Contre toute attente, on observe que le plus mal loti, est, vraisemblablement. Kaspar, qui a pourtant reçu un minimum éducatif. À la différence des autres qui sont enfermés dans une sorte d’innocence primitive, presque animale, - mais ce sera-là une question à examiner -, Kaspar est un être déchiré, enfoncé dans une solitude irrémédiable que l’on appelle la déréliction. Le seul avantage qu’il en retirera sera d’être chanté par le poète Verlaine qui en fera, d’une certaine manière un héros romantique.
Quelques remarques sur l’ « éducation », suscitées par l’observation de nos enfants sauvages :
1/ L’éducation ne revient pas seulement à solliciter quelques apprentissages disparates, sans cohérence aucune : savoir écrire avant de savoir marcher, par ex. (Kaspar) C’est un processus complexe qui intègre des apprentissages scolaires, sans doute, mais aussi un accompagnement affectif, une organisation des besoins primaires : savoir marcher, manger … Et cette phase de l’éducation de la prime enfance est extrêmement déterminante d’un point de vue psychologique, mais aussi physiologique. En témoignent certaines analyses de neuropsychologie contemporaine, comme celle de Cyrulnik.
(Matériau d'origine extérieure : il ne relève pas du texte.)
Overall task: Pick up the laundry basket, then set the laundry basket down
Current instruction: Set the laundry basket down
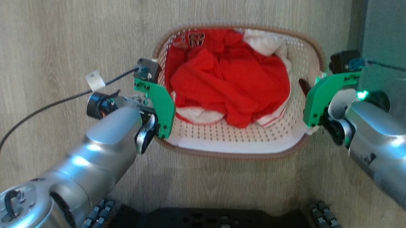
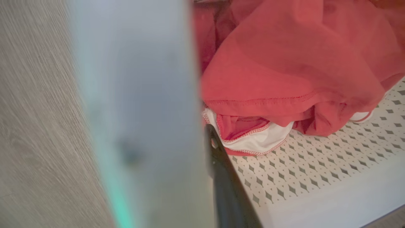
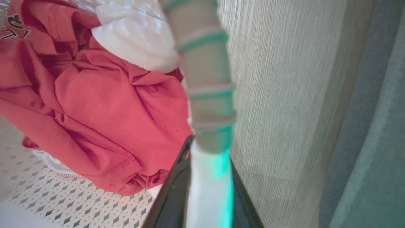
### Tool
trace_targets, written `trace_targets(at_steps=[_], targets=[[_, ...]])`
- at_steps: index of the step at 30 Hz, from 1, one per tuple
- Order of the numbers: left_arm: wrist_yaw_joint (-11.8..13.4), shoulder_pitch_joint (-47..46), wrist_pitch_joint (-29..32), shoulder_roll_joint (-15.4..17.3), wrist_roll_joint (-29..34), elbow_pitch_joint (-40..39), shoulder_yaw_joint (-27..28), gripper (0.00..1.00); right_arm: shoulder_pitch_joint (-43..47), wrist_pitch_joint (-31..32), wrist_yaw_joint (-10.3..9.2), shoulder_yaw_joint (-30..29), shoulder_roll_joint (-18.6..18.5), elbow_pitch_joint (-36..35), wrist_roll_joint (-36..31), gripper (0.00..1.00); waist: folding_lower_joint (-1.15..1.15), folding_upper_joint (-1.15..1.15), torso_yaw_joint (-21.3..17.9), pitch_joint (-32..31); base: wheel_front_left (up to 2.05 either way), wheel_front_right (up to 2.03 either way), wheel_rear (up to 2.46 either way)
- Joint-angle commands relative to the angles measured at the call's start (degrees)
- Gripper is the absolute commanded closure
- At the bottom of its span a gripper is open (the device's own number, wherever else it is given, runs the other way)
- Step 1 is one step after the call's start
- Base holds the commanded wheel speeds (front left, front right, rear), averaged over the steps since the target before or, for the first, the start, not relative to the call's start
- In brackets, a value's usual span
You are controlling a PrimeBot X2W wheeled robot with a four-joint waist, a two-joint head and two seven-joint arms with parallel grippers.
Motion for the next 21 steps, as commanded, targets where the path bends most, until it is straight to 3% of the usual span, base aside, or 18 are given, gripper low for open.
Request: trace_targets(at_steps=[1, 21], targets=[[-0.6, -1.1, -1.1, -1.4, 1.2, -3.2, -1.1, 1.00, -0.1, -2.2, 1.34, 1.2, 1.2, -1.9, -3.5, 1.00, -0.01, 0.00, -0.3, 1.9, 0.00, 0.00, 0.00], [0.5, -2.6, 0.0, -1.4, 1.3, -3.5, -1.1, 1.00, -2.3, -5.5, 1.34, 1.2, 1.3, -0.9, -5.8, 1.00, -0.01, 0.00, 0.7, 6.7, 0.00, 0.00, 0.00]])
Si l’on admet l’hypothèse selon laquelle la structuration du cerveau obéit à un processus dynamique conduisant les neurones à « synaptiser », à frayer comme le disait Freud, entre eux, autrement dit à multiplier les points de connexion, la privation affective dont ont pu souffrir nombre d’enfants [- et pas seulement « sauvages ». On peut regarder du côté des orphelinats roumains, à l’époque de la République socialiste (de Roumanie), sous Ceausescu (1989) - orphelinats pleins à craquer, car les femmes étaient interdites d’avorter et contraintes de donner naissance à au moins cinq enfants - ] semble avoir un effet inhibiteur dans ce processus. L’absence de stimulation affective semble provoquer une lobotomie spontanée, i.e. un cloisonnement des couches cérébrales qui ne « frayent » pas ou peu, en l’occurrence entre le cerveau limbique, siège des émotions et le néocortex, siège de l’intelligence formelle. Incapable de gérer ses affects, ses émotions, l’enfant sauvage, par ex. paraît incapable de s’adapter ni à lui-même ni aux autres.
2/ « Apprendre, c’est désapprendre. » Chacun fait l’expérience que certains apprentissages, par ailleurs nécessaires, tendent à inhiber d’autres apprentissages. Ainsi les catégories grammaticales de la langue française ne favorisent pas l’apprentissage du chinois. La pédagogie contemporaine décrit ce processus de déconstruction/ reconstruction des savoirs premiers, des représentations pré-scolaires de l’apprenant. Chaque modification de ce savoir pré constitué constitue une violence pédagogique généralement salutaire que ne connaît pas l’enfant sauvage, prisonniers de quelques représentations frustes, solidifiées par l’absence de confrontation intellectuelle.